Reproduce, exactly and in full, only the lines below from the one containing "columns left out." through the one containing "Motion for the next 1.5".

=== Begin Enclosure ===

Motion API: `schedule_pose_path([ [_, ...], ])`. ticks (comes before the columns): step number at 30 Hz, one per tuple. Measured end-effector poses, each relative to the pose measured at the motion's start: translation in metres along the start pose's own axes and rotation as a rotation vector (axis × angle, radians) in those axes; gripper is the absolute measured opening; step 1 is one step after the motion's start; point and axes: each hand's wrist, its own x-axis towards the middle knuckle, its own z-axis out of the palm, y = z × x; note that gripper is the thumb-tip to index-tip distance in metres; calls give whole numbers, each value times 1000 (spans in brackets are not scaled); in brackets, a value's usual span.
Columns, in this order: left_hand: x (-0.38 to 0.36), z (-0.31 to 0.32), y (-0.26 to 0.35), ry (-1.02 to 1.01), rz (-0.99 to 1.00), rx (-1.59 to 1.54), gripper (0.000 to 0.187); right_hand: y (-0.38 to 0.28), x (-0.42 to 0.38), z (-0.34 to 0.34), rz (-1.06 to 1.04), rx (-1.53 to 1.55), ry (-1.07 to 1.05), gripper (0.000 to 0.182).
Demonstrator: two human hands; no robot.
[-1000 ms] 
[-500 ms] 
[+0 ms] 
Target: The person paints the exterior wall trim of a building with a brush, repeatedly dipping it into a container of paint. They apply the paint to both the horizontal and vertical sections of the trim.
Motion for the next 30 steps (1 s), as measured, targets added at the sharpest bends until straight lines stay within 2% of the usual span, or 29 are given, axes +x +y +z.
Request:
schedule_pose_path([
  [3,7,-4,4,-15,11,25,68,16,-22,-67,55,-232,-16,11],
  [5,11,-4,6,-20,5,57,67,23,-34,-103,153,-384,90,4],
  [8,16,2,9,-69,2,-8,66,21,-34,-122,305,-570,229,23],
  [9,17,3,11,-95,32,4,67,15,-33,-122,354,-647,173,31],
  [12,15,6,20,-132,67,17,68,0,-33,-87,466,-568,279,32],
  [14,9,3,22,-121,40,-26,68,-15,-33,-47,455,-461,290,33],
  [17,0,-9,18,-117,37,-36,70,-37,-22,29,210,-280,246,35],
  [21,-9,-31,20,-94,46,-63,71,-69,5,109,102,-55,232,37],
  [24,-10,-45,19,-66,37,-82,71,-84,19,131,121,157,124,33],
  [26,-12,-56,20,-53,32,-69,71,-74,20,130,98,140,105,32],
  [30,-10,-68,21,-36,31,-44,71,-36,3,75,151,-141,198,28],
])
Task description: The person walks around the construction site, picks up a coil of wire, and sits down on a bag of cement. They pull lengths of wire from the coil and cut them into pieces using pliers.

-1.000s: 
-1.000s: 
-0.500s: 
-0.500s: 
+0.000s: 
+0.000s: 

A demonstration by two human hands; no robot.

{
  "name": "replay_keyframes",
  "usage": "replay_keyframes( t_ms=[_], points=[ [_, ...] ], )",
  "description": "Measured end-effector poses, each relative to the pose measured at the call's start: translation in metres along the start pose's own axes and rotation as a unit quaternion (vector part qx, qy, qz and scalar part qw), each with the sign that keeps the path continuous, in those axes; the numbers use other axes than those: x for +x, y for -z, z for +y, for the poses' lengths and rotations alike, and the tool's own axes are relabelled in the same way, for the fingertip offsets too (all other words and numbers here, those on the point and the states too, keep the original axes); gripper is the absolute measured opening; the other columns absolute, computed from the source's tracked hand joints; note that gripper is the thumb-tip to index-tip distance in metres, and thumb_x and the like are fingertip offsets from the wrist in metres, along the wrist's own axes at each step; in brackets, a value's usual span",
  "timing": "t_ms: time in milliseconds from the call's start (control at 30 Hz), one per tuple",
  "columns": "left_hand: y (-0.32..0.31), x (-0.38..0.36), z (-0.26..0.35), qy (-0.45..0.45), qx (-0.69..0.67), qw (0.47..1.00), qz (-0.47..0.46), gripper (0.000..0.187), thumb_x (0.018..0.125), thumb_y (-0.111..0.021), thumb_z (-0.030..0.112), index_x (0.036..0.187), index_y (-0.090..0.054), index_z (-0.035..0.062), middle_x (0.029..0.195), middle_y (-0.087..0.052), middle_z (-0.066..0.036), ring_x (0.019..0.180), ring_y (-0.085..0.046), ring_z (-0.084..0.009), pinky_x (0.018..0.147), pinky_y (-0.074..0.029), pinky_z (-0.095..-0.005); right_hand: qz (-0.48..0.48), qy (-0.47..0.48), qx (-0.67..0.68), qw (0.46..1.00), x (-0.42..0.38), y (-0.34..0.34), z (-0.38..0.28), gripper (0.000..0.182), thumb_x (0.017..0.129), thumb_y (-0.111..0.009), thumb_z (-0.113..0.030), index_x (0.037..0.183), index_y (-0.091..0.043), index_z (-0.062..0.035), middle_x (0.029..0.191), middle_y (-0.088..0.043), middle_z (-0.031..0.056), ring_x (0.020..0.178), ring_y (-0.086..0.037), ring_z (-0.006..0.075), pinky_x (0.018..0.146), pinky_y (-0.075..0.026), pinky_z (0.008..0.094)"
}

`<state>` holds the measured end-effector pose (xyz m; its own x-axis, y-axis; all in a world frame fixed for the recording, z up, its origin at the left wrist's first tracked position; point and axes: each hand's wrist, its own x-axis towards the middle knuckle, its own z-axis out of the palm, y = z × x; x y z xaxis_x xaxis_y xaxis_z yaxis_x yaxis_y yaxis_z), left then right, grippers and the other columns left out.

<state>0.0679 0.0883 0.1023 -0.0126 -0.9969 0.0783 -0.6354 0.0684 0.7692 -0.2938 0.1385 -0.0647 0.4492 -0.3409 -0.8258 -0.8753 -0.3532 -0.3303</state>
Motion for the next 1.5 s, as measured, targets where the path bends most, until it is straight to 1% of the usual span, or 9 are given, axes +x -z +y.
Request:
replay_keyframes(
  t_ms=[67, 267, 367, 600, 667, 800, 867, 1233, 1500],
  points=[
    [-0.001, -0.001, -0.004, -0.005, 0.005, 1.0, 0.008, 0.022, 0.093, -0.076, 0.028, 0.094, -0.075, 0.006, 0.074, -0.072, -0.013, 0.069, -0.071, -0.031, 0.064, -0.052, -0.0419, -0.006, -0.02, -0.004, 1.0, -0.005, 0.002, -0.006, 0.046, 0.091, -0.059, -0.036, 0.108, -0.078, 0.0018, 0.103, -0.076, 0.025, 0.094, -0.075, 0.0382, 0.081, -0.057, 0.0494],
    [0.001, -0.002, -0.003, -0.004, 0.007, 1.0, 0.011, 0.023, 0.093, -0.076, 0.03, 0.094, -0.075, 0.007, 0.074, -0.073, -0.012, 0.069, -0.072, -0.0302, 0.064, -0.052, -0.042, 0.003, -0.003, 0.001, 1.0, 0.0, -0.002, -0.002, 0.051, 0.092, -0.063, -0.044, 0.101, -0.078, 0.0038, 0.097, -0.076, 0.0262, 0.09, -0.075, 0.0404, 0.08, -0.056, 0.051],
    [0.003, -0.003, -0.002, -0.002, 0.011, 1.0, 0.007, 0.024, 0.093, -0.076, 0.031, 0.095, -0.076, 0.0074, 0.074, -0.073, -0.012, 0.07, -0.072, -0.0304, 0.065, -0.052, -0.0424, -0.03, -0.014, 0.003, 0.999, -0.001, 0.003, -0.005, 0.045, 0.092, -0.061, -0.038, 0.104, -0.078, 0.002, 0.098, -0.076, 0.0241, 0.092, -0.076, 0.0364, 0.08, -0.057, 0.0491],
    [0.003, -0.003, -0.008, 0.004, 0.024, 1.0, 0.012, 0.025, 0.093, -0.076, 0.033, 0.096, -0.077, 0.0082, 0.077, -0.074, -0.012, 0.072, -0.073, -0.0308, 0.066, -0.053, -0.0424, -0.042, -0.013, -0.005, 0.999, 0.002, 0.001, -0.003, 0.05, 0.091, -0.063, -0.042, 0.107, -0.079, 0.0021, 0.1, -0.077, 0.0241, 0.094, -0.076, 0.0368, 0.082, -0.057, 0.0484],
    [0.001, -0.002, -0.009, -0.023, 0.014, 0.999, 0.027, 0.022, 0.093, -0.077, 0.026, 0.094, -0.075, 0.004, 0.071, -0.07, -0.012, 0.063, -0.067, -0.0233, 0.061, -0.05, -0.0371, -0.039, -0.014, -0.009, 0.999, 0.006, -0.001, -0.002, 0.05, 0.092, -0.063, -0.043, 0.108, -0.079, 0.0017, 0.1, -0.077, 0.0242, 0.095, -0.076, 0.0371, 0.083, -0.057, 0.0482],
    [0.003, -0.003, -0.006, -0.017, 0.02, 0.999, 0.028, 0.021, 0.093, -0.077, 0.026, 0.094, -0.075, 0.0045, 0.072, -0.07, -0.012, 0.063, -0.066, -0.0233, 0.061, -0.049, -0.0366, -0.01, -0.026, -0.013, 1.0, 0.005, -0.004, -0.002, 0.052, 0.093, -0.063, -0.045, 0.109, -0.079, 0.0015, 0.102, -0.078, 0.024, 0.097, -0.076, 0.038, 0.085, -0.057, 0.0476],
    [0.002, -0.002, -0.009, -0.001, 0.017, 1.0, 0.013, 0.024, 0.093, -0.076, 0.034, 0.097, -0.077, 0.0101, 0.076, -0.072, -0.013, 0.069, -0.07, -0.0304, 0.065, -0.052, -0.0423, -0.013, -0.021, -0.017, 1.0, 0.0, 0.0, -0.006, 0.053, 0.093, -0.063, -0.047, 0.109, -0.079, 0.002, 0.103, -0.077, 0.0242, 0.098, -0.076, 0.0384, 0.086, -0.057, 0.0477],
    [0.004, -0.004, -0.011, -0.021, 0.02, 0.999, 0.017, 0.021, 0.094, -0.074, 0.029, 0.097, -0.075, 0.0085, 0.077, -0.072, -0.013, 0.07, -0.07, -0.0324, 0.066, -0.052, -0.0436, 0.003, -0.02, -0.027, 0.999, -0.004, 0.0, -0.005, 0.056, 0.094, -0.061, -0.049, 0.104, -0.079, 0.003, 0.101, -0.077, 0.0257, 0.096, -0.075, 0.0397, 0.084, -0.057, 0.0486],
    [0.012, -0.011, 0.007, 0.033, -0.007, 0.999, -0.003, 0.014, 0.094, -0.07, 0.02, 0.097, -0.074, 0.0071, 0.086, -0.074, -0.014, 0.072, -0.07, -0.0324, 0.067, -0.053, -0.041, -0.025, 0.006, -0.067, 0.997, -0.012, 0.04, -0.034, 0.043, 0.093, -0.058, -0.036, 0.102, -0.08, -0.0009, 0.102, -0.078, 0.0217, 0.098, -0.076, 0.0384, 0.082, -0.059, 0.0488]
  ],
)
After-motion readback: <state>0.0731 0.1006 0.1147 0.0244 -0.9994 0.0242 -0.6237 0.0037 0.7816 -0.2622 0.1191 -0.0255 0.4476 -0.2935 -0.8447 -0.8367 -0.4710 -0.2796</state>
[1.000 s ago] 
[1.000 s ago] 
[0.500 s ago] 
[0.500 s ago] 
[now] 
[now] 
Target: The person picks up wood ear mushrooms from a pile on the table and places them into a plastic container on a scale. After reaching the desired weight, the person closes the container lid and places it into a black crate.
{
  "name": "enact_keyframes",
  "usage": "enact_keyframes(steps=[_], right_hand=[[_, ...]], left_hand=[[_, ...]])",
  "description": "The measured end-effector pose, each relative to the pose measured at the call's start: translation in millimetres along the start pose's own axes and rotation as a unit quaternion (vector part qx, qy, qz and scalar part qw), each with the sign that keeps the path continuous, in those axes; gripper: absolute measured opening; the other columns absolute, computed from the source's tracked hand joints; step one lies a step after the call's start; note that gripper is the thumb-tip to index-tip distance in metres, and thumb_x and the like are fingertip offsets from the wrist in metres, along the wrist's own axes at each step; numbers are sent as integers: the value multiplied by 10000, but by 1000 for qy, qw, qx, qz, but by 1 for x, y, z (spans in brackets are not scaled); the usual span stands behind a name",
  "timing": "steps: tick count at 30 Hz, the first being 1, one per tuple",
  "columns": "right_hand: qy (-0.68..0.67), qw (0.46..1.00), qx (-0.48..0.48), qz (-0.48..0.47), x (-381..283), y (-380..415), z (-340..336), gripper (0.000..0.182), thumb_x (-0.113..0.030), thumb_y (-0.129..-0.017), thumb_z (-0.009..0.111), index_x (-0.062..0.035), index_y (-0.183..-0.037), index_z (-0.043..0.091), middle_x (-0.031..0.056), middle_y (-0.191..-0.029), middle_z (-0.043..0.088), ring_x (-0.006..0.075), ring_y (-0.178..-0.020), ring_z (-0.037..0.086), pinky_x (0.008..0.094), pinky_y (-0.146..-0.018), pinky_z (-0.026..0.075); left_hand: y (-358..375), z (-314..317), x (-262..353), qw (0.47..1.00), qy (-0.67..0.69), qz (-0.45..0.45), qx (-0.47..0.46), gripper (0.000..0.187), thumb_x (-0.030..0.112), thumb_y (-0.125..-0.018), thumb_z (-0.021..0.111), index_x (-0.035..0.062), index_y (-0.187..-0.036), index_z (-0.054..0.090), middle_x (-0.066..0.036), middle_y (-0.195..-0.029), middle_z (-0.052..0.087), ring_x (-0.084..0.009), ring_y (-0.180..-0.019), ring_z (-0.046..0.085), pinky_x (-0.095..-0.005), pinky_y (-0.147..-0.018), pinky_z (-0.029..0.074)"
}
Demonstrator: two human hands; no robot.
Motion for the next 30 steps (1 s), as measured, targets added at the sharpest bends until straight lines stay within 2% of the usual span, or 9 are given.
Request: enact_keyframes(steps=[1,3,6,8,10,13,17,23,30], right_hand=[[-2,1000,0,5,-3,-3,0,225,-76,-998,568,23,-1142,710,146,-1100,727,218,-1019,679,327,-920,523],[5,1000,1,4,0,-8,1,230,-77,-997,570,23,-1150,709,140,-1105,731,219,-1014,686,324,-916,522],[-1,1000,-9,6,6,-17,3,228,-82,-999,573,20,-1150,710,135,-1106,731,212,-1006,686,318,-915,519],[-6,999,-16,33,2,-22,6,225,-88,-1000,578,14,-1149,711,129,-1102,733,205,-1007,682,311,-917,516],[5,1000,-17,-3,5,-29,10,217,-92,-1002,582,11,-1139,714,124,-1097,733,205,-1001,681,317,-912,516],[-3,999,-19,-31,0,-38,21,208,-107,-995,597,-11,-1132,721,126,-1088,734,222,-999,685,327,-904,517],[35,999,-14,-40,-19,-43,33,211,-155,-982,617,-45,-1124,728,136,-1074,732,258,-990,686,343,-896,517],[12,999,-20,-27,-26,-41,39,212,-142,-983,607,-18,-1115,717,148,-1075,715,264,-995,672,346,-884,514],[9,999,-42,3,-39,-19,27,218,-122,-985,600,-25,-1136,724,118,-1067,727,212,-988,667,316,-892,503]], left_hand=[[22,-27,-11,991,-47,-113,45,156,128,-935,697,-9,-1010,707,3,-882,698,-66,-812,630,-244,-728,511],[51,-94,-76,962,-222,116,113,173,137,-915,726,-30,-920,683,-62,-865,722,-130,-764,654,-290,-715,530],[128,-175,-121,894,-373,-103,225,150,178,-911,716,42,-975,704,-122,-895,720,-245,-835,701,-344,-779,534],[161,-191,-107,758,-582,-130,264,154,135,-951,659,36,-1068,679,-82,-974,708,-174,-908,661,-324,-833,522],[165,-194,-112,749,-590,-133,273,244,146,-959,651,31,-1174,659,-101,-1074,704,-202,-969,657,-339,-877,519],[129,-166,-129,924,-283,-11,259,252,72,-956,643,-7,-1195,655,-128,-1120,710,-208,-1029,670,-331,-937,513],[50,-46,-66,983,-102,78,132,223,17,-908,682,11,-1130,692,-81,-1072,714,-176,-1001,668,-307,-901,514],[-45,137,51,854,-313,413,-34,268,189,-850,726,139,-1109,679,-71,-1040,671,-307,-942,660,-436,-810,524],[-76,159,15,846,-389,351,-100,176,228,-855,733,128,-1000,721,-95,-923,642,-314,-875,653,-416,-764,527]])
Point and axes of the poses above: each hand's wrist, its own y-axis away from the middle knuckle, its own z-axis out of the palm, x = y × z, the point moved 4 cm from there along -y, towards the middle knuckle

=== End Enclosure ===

▶ _RESULT FOR THIS EXERCISE_
`<state>` holds the measured end-effector pose (xyz m; its own x-axis, y-axis; all in a world frame fixed for the recording, z up, its origin at the left wrist's first tracked position; point and axes: each hand's wrist, its own x-axis towards the middle knuckle, its own z-axis out of the palm, y = z × x; x y z xaxis_x xaxis_y xaxis_z yaxis_x yaxis_y yaxis_z), left then right, grippers and the other columns left out.

<state>0.0679 0.0883 0.1023 -0.0126 -0.9969 0.0783 -0.6354 0.0684 0.7692 -0.2938 0.1385 -0.0647 0.4492 -0.3409 -0.8258 -0.8753 -0.3532 -0.3303</state>
Motion for the next 1.5 s, as measured, targets where the path bends most, until it is straight to 1% of the usual span, or 9 are given, axes +x -z +y.

No additional output is expected for this exercise.